■ What to do: Gather the lines below that include the string "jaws", copying each in full.

___

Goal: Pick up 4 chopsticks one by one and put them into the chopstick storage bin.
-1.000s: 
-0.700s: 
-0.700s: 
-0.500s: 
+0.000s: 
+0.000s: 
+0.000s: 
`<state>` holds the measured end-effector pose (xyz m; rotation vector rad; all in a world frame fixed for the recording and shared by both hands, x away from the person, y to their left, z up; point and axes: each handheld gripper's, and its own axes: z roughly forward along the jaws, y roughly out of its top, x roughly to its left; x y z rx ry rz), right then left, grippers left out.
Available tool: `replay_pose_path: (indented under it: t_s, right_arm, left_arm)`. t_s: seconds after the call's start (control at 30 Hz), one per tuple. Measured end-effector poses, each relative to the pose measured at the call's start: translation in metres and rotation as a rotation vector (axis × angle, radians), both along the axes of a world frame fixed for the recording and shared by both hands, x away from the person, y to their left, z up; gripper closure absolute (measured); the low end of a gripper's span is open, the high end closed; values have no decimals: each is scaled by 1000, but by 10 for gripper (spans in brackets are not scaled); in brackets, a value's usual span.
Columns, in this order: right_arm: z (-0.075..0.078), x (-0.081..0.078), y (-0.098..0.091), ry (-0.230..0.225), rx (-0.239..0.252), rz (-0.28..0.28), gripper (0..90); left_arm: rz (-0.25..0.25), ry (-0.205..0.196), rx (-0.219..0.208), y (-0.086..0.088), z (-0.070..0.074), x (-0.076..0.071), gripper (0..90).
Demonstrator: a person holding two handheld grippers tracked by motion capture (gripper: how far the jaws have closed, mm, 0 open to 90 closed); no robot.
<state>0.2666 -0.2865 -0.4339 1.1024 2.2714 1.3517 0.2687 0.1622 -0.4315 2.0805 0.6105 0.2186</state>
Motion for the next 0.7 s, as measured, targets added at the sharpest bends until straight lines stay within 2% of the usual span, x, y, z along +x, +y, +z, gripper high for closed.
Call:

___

■ Solved problem:
`<state>` holds the measured end-effector pose (xyz m; rotation vector rad; all in a world frame fixed for the recording and shared by both hands, x away from the person, y to their left, z up; point and axes: each handheld gripper's, and its own axes: z roughly forward along the jaws, y roughly out of its top, x roughly to its left; x y z rx ry rz), right then left, grippers left out.
Demonstrator: a person holding two handheld grippers tracked by motion capture (gripper: how far the jaws have closed, mm, 0 open to 90 closed); no robot.

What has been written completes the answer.